Top of Source information

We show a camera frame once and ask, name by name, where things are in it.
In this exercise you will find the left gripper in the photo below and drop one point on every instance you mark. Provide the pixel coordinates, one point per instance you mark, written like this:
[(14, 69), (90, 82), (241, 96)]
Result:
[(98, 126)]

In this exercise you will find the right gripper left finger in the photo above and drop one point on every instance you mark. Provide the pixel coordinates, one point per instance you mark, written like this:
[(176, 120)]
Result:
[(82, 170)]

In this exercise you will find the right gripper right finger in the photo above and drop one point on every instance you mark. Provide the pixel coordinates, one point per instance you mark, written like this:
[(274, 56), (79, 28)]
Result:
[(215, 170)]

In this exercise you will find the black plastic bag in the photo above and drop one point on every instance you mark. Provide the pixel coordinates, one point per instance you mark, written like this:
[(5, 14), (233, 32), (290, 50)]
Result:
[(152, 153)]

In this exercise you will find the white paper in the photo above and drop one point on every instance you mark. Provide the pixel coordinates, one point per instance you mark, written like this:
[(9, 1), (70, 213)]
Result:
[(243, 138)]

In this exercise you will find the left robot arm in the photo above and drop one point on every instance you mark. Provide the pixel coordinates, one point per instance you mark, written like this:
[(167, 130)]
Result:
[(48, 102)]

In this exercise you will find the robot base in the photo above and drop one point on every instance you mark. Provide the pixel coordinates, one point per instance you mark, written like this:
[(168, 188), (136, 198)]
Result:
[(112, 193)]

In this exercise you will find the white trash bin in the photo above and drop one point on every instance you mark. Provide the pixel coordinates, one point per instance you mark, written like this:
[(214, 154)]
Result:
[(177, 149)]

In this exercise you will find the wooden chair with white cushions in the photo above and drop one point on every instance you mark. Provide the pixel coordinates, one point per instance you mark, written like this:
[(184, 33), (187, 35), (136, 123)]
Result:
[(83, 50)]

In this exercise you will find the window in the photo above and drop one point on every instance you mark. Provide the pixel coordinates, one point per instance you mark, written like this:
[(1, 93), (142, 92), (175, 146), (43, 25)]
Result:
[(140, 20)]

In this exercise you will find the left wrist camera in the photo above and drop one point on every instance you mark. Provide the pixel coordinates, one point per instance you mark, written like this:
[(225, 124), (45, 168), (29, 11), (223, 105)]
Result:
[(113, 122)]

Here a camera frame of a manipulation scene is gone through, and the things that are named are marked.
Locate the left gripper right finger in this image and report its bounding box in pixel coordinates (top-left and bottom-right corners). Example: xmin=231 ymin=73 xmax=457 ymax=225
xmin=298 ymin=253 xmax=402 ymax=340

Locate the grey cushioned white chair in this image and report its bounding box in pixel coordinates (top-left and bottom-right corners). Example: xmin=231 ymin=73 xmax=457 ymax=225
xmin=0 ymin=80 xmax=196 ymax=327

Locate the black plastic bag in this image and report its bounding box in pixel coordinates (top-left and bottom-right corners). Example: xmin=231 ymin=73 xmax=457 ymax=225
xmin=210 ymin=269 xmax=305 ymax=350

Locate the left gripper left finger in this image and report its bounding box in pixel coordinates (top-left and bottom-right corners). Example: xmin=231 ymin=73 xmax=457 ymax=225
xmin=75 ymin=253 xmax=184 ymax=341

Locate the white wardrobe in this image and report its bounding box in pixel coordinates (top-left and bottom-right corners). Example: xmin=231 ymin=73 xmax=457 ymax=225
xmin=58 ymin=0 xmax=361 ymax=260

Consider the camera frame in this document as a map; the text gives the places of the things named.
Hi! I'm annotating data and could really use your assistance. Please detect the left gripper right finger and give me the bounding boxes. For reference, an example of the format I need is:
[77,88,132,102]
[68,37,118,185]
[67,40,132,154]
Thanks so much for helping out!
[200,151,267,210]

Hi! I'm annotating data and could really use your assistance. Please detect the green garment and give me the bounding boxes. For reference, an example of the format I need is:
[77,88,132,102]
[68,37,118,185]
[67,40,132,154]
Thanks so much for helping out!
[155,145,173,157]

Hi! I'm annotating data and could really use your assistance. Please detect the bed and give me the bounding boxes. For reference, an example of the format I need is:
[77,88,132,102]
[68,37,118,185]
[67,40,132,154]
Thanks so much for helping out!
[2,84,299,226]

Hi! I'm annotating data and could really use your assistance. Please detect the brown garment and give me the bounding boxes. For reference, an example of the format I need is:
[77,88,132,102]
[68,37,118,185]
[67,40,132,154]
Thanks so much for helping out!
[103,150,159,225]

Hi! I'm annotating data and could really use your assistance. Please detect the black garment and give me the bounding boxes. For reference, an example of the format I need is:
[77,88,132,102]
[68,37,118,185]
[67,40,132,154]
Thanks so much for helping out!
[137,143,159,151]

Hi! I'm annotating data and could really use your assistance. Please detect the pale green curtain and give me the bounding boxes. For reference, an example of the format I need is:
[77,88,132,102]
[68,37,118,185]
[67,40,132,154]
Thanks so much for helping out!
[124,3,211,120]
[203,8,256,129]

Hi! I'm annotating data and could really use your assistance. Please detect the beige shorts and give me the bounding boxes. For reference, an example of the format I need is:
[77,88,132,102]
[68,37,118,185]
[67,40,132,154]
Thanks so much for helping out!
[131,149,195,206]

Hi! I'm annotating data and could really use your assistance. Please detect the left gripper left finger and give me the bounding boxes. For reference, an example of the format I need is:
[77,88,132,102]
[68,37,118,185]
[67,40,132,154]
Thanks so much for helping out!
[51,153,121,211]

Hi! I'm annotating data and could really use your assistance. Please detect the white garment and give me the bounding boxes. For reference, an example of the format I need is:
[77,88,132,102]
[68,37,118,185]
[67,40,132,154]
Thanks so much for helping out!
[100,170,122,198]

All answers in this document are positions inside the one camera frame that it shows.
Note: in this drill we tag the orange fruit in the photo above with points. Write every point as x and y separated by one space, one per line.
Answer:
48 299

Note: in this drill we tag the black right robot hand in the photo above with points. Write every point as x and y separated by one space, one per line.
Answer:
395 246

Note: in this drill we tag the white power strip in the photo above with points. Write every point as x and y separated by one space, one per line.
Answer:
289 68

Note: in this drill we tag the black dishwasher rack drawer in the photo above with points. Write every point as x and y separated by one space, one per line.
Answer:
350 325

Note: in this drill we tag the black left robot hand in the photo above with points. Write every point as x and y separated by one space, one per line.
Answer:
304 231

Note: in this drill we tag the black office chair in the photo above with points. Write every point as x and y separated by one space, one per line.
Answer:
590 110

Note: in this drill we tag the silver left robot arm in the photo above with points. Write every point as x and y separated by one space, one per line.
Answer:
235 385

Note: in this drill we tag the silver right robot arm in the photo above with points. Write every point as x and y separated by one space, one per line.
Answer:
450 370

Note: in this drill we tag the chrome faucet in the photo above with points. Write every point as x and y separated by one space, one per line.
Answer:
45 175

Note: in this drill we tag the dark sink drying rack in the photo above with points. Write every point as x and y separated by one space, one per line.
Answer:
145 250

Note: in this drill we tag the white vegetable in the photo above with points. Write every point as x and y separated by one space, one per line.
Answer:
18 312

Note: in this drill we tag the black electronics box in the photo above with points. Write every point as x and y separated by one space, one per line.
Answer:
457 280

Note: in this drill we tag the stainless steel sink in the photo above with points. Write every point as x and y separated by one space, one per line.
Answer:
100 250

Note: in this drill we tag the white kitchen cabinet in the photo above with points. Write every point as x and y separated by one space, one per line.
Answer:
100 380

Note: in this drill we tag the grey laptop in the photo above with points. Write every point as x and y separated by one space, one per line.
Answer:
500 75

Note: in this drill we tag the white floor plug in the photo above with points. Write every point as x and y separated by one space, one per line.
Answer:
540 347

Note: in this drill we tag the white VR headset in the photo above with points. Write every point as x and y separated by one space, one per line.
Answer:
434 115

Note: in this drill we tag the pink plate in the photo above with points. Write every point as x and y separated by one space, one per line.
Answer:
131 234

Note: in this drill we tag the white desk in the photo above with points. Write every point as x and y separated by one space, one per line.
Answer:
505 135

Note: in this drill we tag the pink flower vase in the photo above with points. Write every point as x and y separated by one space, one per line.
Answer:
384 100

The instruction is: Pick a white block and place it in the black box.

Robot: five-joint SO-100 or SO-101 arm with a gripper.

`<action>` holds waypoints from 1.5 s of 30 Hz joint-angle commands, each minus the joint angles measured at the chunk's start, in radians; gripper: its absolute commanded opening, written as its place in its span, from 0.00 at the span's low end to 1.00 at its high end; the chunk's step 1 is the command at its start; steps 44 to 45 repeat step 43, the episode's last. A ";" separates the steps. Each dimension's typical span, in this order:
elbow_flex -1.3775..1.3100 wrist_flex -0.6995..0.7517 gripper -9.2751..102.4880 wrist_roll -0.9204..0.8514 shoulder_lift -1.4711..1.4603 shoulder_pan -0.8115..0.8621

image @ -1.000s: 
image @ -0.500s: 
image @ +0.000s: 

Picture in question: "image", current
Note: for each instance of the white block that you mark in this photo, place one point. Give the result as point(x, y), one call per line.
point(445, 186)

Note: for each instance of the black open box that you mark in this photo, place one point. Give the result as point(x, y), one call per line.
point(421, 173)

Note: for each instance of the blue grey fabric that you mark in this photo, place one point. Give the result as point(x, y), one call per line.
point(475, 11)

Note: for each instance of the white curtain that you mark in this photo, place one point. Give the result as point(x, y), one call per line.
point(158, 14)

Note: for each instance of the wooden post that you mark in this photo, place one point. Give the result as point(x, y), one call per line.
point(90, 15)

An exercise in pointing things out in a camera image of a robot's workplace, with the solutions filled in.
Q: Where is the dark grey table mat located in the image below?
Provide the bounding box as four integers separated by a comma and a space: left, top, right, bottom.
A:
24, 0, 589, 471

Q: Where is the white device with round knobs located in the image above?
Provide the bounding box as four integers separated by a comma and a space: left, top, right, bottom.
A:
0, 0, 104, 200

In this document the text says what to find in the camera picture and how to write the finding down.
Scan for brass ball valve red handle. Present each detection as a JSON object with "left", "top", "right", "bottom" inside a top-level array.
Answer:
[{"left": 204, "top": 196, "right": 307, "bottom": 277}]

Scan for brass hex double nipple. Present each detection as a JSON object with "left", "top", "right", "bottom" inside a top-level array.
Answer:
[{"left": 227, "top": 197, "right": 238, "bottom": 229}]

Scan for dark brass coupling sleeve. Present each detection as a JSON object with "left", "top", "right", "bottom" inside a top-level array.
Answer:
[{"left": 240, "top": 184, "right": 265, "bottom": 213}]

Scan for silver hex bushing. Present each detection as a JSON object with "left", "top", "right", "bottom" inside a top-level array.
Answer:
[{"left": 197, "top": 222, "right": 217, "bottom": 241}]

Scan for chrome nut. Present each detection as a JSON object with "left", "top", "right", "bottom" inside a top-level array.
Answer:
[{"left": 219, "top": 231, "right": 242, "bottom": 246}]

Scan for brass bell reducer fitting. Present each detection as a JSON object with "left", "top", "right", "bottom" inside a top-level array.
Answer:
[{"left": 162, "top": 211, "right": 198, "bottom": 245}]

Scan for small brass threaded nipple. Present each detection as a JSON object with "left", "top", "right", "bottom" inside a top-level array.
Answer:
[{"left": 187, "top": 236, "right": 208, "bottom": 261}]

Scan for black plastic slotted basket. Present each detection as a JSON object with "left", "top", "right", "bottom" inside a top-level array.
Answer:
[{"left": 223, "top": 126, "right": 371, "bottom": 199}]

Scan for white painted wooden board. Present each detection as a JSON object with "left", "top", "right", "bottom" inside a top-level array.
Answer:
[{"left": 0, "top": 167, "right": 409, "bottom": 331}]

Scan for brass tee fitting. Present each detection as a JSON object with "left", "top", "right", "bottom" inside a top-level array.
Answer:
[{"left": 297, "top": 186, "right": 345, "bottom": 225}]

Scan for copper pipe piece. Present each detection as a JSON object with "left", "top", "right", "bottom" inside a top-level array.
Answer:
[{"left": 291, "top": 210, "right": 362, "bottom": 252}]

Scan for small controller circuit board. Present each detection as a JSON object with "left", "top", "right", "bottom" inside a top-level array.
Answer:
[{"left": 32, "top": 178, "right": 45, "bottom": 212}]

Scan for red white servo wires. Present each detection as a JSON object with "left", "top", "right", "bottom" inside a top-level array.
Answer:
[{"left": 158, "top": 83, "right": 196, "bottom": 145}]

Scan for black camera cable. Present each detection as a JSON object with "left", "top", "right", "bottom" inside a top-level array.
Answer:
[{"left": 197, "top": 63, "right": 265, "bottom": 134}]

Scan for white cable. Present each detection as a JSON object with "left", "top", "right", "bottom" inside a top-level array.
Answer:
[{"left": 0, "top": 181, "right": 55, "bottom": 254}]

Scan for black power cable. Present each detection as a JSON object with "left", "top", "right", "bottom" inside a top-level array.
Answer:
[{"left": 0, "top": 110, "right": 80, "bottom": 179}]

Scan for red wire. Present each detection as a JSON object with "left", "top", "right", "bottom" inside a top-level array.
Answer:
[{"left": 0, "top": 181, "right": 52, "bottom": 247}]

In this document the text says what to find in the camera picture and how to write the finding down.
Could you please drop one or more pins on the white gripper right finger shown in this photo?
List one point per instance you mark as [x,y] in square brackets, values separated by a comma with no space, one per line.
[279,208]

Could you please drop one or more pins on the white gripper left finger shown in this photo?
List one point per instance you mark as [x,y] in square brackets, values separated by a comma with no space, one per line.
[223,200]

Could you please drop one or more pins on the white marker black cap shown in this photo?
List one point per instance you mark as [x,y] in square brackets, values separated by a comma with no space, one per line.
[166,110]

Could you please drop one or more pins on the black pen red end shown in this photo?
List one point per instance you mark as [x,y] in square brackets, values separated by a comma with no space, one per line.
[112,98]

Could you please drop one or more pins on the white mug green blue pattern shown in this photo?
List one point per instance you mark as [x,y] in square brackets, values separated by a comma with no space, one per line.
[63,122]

Bottom of Source information

Nothing beyond the line that contains "In this exercise you will find the right gripper right" belongs in the answer; reproduce the entries exactly from their first line through it.

We show a camera frame once and ask, name by name, where things are in it.
In this exercise you will find the left gripper in the photo below and drop one point on every instance you mark. Provide the pixel coordinates, one point per instance you mark, written like this:
[(14, 69), (90, 82), (241, 96)]
Result:
[(98, 126)]

In this exercise you will find the right gripper left finger in the photo above and drop one point on every instance you mark. Provide the pixel coordinates, one point per instance you mark, written like this:
[(176, 120)]
Result:
[(82, 170)]

In this exercise you will find the right gripper right finger in the photo above and drop one point on every instance you mark. Provide the pixel coordinates, one point per instance you mark, written like this:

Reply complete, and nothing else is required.